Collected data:
——————

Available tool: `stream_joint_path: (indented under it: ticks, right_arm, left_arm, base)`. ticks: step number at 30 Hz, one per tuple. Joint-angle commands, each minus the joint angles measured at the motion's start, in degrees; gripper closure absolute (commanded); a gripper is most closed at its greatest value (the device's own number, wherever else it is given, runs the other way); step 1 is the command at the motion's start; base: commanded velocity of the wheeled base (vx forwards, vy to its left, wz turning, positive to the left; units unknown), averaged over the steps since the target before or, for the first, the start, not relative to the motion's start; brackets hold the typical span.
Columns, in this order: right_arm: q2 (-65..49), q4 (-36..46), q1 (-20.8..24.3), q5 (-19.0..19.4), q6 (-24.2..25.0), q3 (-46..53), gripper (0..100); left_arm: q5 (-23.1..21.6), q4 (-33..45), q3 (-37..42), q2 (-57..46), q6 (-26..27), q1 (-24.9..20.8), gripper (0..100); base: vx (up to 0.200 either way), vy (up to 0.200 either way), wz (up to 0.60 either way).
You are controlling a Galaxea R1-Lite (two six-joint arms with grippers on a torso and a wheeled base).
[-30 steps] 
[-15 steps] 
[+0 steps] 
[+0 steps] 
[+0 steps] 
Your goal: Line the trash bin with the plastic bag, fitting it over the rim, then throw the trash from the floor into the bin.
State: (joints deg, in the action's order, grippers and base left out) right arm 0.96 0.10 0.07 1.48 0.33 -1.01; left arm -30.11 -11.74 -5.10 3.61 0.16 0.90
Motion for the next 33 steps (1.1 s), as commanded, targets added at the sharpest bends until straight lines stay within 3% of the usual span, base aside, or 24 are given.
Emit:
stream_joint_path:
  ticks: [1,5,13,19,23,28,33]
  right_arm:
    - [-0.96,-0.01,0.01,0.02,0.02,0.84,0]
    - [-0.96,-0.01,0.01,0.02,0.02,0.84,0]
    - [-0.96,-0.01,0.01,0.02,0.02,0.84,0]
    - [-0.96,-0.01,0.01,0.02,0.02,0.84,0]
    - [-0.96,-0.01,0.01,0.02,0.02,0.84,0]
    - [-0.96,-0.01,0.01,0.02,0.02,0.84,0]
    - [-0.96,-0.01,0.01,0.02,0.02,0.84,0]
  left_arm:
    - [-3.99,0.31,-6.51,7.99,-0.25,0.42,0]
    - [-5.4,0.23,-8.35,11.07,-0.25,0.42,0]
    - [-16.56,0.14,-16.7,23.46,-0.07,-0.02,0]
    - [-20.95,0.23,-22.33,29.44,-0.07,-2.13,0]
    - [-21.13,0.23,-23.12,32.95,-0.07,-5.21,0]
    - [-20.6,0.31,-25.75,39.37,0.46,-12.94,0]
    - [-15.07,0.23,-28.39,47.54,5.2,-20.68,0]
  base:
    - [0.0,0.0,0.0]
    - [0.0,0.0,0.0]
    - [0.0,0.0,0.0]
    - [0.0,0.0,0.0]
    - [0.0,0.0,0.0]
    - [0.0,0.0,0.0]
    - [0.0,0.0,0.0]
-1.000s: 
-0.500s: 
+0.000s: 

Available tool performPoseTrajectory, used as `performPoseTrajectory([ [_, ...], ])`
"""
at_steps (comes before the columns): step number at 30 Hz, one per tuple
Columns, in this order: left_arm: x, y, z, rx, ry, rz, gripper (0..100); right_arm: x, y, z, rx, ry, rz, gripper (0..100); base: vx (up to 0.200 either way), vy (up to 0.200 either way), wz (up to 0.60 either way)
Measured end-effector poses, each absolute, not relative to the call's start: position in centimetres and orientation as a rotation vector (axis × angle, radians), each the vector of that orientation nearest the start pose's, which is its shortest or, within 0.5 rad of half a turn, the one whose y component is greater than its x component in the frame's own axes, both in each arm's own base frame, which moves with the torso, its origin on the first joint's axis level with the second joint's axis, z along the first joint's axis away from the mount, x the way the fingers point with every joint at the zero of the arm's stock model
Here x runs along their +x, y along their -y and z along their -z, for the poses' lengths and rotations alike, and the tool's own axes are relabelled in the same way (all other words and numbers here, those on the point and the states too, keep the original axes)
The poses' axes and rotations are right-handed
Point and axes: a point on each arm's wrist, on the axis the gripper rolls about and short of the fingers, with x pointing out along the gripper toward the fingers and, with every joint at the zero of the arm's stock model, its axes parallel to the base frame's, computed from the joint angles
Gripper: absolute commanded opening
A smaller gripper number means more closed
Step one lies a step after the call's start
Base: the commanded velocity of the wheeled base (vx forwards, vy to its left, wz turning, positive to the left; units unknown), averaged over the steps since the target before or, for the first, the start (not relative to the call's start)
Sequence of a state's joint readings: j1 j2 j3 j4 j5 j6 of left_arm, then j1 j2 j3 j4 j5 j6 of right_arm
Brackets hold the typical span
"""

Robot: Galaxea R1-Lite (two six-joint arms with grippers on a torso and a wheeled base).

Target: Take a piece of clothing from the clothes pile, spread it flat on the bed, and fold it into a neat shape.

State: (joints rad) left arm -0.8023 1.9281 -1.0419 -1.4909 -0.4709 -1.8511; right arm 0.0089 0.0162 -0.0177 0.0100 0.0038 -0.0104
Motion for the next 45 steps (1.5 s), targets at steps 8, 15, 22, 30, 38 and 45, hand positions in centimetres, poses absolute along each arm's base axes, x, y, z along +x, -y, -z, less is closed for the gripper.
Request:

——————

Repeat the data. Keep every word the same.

## OUTPUT
Available tool: `stream_joint_path: (indented under it: ticks, right_arm, left_arm, base)`. ticks: step number at 30 Hz, one per tuple. Joint-angle commands, each minus the joint angles measured at the motion's start, in degrees; gripper closure absolute (commanded); a gripper is most closed at its greatest value (the device's own number, wherever else it is given, runs the other way); step 1 is the command at the motion's start; base: commanded velocity of the wheeled base (vx forwards, vy to its left, wz turning, positive to the left; units unknown), averaged over the steps since the target before or, for the first, the start, not relative to the motion's start; brackets hold the typical span.
Columns, in this order: right_arm: q2 (-65..49), q4 (-36..46), q1 (-20.8..24.3), q5 (-19.0..19.4), q6 (-24.2..25.0), q3 (-46..53), gripper (0..100); left_arm: q5 (-23.1..21.6), q4 (-33..45), q3 (-37..42), q2 (-57..46), q6 (-26..27), q1 (-24.9..20.8), gripper (0..100); base: vx (up to 0.200 either way), vy (up to 0.200 either way), wz (up to 0.60 either way).
You are controlling a Galaxea R1-Lite (two six-joint arms with grippers on a torso and a wheeled base).
[-30 steps] 
[-15 steps] 
[+0 steps] 
[+0 steps] 
[+0 steps] 
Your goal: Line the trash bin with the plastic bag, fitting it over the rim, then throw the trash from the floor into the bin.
State: (joints deg, in the action's order, grippers and base left out) right arm 0.96 0.10 0.07 1.48 0.33 -1.01; left arm -30.11 -11.74 -5.10 3.61 0.16 0.90
Motion for the next 33 steps (1.1 s), as commanded, targets added at the sharpest bends until straight lines stay within 3% of the usual span, base aside, or 24 are given.
Emit:
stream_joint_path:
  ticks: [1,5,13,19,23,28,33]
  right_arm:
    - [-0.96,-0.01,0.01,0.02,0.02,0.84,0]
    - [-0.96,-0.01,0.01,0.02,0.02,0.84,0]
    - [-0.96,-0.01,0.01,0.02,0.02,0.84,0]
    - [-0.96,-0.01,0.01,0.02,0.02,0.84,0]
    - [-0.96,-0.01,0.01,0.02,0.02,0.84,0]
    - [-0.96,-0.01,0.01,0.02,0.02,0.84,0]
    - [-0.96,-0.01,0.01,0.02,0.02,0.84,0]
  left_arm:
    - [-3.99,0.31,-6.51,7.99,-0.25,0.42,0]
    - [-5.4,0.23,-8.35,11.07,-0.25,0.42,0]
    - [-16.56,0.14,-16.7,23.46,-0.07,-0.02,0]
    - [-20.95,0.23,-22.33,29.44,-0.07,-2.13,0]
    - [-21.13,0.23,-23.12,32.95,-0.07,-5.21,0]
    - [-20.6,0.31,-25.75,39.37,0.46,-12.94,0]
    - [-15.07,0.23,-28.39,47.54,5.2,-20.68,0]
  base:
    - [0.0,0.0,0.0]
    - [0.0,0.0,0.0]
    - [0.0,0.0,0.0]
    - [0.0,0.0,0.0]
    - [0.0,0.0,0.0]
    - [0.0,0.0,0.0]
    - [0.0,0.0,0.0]
-1.000s: 
-0.500s: 
+0.000s: 

Available tool performPoseTrajectory, used as `performPoseTrajectory([ [_, ...], ])`
"""
at_steps (comes before the columns): step number at 30 Hz, one per tuple
Columns, in this order: left_arm: x, y, z, rx, ry, rz, gripper (0..100); right_arm: x, y, z, rx, ry, rz, gripper (0..100); base: vx (up to 0.200 either way), vy (up to 0.200 either way), wz (up to 0.60 either way)
Measured end-effector poses, each absolute, not relative to the call's start: position in centimetres and orientation as a rotation vector (axis × angle, radians), each the vector of that orientation nearest the start pose's, which is its shortest or, within 0.5 rad of half a turn, the one whose y component is greater than its x component in the frame's own axes, both in each arm's own base frame, which moves with the torso, its origin on the first joint's axis level with the second joint's axis, z along the first joint's axis away from the mount, x the way the fingers point with every joint at the zero of the arm's stock model
Here x runs along their +x, y along their -y and z along their -z, for the poses' lengths and rotations alike, and the tool's own axes are relabelled in the same way (all other words and numbers here, those on the point and the states too, keep the original axes)
The poses' axes and rotations are right-handed
Point and axes: a point on each arm's wrist, on the axis the gripper rolls about and short of the fingers, with x pointing out along the gripper toward the fingers and, with every joint at the zero of the arm's stock model, its axes parallel to the base frame's, computed from the joint angles
Gripper: absolute commanded opening
A smaller gripper number means more closed
Step one lies a step after the call's start
Base: the commanded velocity of the wheeled base (vx forwards, vy to its left, wz turning, positive to the left; units unknown), averaged over the steps since the target before or, for the first, the start (not relative to the call's start)
Sequence of a state's joint readings: j1 j2 j3 j4 j5 j6 of left_arm, then j1 j2 j3 j4 j5 j6 of right_arm
Brackets hold the typical span
"""

Robot: Galaxea R1-Lite (two six-joint arms with grippers on a torso and a wheeled base).

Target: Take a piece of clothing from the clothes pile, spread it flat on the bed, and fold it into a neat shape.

State: (joints rad) left arm -0.8023 1.9281 -1.0419 -1.4909 -0.4709 -1.8511; right arm 0.0089 0.0162 -0.0177 0.0100 0.0038 -0.0104
Motion for the next 45 steps (1.5 s), targets at steps 8, 15, 22, 30, 38 and 45, hand positions in centimetres, poses absolute along each arm's base axes, x, y, z along +x, -y, -z, less is closed for the gripper.
Request:

No further answer is required.